23/10/2024

Teknolojiyi İtmek mi Ürünü Çekmek mi?

Teknoloji yönetimini ve teknolojik gelişmelerin istikametini arz - talep dengesi bakımından ele alınca iki ana mekanizma ile karşılaşıyoruz. Bunlardan biri "teknoloji itme modeli" (technology push), diğeri ise "piyasa çekme modeli" (market pull).

Teknoloji itme modeli, temel araştırma geliştirme (ArGe) faaliyetleri ile başlayan, akabinde tasarım ve mühendislik ve en nihayetinde test ve üretim ile kullanıcıya ürünün sunulmasını içeren bir süreç. Burada teknolojiyi, ürünü ve o ürünün kullanım konseptinin belirlenmesinde ana aktörler, sektör (şirketler) ve araştırma kurumlarıdır. Sürecin işletilmesinde piyasadan ya da müşteriden geri besleme alınmakla birlikte, geliştirme ve yenilik için ana itici güç, ana motivasyon müşterinin ihtiyaçları değil. Bu modelde genellikle yenilikçilik, teknolojik potansiyelin sınırlarını zorlamak ve yeni bir değer yaratma hedefiyle ilerler. Bu da, pazarda henüz talebi olmayan ancak potansiyel olarak talep oluşturabilecek ürünlerin geliştirilmesine yol açar. Örneğin, yarı iletken teknolojilerinin ya da lazer sistemlerinin ilk yıllarında bu yaklaşımın etkisi belirgindi.

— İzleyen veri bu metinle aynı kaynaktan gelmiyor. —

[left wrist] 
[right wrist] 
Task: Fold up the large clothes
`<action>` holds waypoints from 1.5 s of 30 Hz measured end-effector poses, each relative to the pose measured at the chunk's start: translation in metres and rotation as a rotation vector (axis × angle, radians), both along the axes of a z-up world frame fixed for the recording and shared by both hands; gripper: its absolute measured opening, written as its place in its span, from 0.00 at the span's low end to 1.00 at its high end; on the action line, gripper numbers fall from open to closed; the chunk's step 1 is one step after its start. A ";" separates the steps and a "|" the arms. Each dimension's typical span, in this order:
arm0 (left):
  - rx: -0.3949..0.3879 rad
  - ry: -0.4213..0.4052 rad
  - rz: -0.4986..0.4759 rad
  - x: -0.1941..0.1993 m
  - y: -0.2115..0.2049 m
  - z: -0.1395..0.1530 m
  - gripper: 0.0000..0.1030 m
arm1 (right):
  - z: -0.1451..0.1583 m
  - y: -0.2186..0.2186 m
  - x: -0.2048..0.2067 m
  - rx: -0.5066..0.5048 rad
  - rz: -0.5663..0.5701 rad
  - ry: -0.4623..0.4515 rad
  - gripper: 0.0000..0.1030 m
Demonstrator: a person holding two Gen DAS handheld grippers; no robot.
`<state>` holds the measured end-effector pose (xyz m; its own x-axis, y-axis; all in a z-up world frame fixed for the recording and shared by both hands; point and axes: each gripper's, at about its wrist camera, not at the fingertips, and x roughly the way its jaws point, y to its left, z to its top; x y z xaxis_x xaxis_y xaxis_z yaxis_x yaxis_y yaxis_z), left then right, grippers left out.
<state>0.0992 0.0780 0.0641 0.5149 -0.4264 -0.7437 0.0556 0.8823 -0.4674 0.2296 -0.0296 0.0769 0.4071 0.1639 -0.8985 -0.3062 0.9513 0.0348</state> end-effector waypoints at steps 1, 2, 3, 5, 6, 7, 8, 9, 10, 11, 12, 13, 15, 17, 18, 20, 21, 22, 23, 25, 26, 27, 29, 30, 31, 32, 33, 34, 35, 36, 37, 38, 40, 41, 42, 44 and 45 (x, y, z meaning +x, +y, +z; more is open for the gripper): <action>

Piyasa çekme modelinde ise kullanıcı ya da müşteri mevcut ürün ya da teknolojiden memnun değildir; ihtiyaçları değişmiştir ya da yeni bir ihtiyaç ortaya çıkmıştır. Bu durumda üretici ve araştırmacılardan yeni ürün ya da hizmet talebi oluşur, bunlar da bu ihtiyaca yanıt vermek için ArGe ve yenilik süreçlerini çalıştırırlar. Piyasa çekme modelinin odak noktası, müşteri ihtiyaçlarıdır ve bu ihtiyaçların karşılanması sürecinde, müşteri geri bildirimleri kritik bir rol oynar. Bu model, genellikle rekabetçi pazarlarda daha yaygın olarak gözlemlenir, çünkü burada tüketicinin taleplerine hızlı ve doğru bir şekilde yanıt vermek, pazar payını artırmak açısından hayati önemdedir. Örneğin, akıllı telefon sektöründe kullanıcıların günlük hayatlarındaki ihtiyaçlarına yanıt verecek özelliklerin hızla geliştirilmesi, bu modele iyi bir örnek teşkil eder.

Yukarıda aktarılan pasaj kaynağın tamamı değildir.